◆ DIRECTIONS
Repeat the listing word for word, but skip any pictures.

◆ GIVEN INFORMATION
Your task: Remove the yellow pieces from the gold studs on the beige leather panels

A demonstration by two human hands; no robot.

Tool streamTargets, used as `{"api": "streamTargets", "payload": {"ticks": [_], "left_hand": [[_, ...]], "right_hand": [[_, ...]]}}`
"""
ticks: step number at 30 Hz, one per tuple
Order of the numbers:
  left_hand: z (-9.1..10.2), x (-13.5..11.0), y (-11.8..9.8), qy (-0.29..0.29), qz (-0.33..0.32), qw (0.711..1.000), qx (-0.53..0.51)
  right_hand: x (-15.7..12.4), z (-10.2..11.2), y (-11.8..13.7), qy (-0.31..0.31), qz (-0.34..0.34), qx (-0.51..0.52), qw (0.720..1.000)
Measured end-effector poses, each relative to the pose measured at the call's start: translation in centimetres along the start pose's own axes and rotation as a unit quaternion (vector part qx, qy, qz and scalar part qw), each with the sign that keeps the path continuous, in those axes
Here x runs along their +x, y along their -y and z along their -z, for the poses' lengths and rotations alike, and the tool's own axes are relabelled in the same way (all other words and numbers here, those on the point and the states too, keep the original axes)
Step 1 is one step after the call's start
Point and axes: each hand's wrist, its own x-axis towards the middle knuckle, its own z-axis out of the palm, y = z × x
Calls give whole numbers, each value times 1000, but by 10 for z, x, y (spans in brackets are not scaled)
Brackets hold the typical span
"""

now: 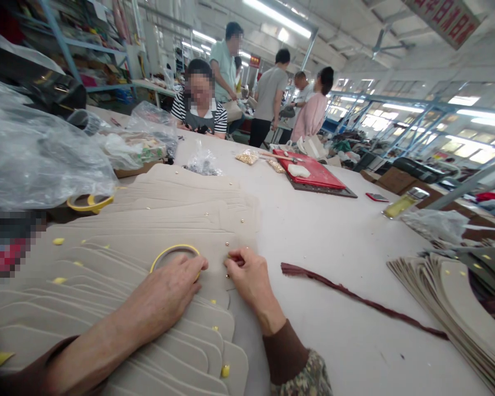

◆ YOUR SOLUTION
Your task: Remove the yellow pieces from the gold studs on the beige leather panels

A demonstration by two human hands; no robot.

Tool streamTargets, used as `{"api": "streamTargets", "payload": {"ticks": [_], "left_hand": [[_, ...]], "right_hand": [[_, ...]]}}`
"""
ticks: step number at 30 Hz, one per tuple
Order of the numbers:
  left_hand: z (-9.1..10.2), x (-13.5..11.0), y (-11.8..9.8), qy (-0.29..0.29), qz (-0.33..0.32), qw (0.711..1.000), qx (-0.53..0.51)
  right_hand: x (-15.7..12.4), z (-10.2..11.2), y (-11.8..13.7), qy (-0.31..0.31), qz (-0.34..0.34), qx (-0.51..0.52), qw (0.720..1.000)
Measured end-effector poses, each relative to the pose measured at the call's start: translation in centimetres along the start pose's own axes and rotation as a unit quaternion (vector part qx, qy, qz and scalar part qw), each with the sign that keeps the path continuous, in those axes
Here x runs along their +x, y along their -y and z along their -z, for the poses' lengths and rotations alike, and the tool's own axes are relabelled in the same way (all other words and numbers here, those on the point and the states too, keep the original axes)
Step 1 is one step after the call's start
Point and axes: each hand's wrist, its own x-axis towards the middle knuckle, its own z-axis out of the palm, y = z × x
Calls give whole numbers, each value times 1000, but by 10 for z, x, y (spans in brackets are not scaled)
Brackets hold the typical span
"""

now: 

There is no more to this output.